- Scamming has become a less enticing business for hackers as the crypto winter continues.
- Hackers are still excited at the prospect of being able to exploit several new DeFi applications.
A new crypto crime report showed that fewer people have fallen for crypto scams since this year began. The drop in this number coincides with falling prices of digital assets and the exit of inexperienced crypto investors from the market. The report, released on August 16, showed that year-to-date crypto scam earnings stand at $1.6 billion.
By comparison with the same period last year, the figure represents a 65 percent decline in revenue from crypto scams. The report reads;
Crypto scam earnings have dropped in line with bitcoin’s price since the start of this year. Also, it is the first time in four years that there has been the least cumulative number of single transfers to scams thus far this year.
Eric Jardine, the report’s author and the lead at Chainalysis’ cybercrimes research, explained that there are usually too good to be genuine investment opportunities during the bullish cycle than the bear cycle. Hence, more crypto investors will likely fall for scams in this period. However, he added that most of those who fall for these scams are new entrants into the market.
Various statistics show that there is usually a high number of new entrants into the crypto market during the bullish cycle. Jardine also said the results might have been affected by the 2021 Finiko and PlusToken scams, where hackers netted $3.5 billion in revenue.
However, the researcher notes that this year’s most significant scam revenue was $273 million. The amount was from Juicyfields.io (the cannabis investing platform), where investors in the cannabis-linked e-growing service have been unable to access their accounts.
A rise in crypto-based hacking
Even though there has been a drop in crypto scam revenue, Jardine remarked that there had been a rise in crypto-based hacking. This hack soared by 58.3 percent in July 2022, resulting in $1.9 billion in earnings for that month. However, the amount didn’t include the $190 million exploit on the nomad bridge, which occurred on August 1, 2022.

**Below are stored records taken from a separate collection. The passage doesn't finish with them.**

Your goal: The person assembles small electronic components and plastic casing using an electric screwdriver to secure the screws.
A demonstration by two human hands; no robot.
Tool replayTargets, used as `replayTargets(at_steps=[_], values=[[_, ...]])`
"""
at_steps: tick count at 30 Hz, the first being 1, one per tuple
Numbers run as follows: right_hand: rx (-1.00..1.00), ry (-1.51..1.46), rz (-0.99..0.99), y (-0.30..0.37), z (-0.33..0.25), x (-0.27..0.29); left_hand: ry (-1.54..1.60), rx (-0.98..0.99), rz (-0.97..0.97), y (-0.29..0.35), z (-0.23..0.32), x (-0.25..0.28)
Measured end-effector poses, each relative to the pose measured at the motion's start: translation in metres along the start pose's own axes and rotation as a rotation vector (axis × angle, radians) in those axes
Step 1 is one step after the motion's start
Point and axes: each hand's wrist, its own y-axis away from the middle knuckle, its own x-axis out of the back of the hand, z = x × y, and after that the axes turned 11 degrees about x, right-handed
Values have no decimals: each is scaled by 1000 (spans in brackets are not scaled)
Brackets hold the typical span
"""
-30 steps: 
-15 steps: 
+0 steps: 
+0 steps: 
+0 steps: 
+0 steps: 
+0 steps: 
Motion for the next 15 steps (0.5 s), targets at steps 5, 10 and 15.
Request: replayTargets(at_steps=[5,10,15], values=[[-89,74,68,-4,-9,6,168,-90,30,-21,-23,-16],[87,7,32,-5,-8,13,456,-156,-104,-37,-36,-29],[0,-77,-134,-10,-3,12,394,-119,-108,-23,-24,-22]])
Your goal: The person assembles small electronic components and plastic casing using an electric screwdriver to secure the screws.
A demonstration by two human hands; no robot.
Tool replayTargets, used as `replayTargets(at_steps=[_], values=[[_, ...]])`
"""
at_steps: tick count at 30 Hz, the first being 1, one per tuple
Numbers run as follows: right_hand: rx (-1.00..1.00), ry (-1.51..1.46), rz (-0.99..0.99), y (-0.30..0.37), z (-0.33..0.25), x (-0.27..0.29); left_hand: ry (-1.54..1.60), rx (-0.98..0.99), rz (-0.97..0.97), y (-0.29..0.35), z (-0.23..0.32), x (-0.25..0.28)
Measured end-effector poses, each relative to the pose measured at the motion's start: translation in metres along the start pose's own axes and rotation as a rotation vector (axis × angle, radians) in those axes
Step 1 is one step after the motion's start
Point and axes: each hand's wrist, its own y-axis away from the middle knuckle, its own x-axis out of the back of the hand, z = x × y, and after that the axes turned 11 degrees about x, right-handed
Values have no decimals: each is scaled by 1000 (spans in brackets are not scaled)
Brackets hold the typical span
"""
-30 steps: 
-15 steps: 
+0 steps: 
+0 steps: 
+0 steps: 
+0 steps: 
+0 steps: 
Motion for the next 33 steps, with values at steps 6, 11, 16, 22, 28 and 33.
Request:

According to Jardine, this rise is mainly because of the massive spike in DeFi applications, a boom that started last year. “Hackers can easily exploit DeFi protocols because they can study their open-source code extensively and identify weak spots.” However, Jardine added that newer smart contract languages such as solidity could help with better security for DeFi applications since they make code auditing possible.
The report also remarked that most of these hackers are from well-trained hacker groups such as the North Korea-sponsored Lazarus group. This group is responsible for nearly 50 percent of all crypto hacker exploits. The Chainalysis researcher further said there had been a 43 percent decline in the darknet market revenue this year.
The primary reason is April 5, 2022, the shutdown of the Russian darknet (Hydra marketplace) by German law enforcement agents. Darknets are illegal marketplaces for the transaction of goods and services, with cryptocurrencies being the primary medium of payment.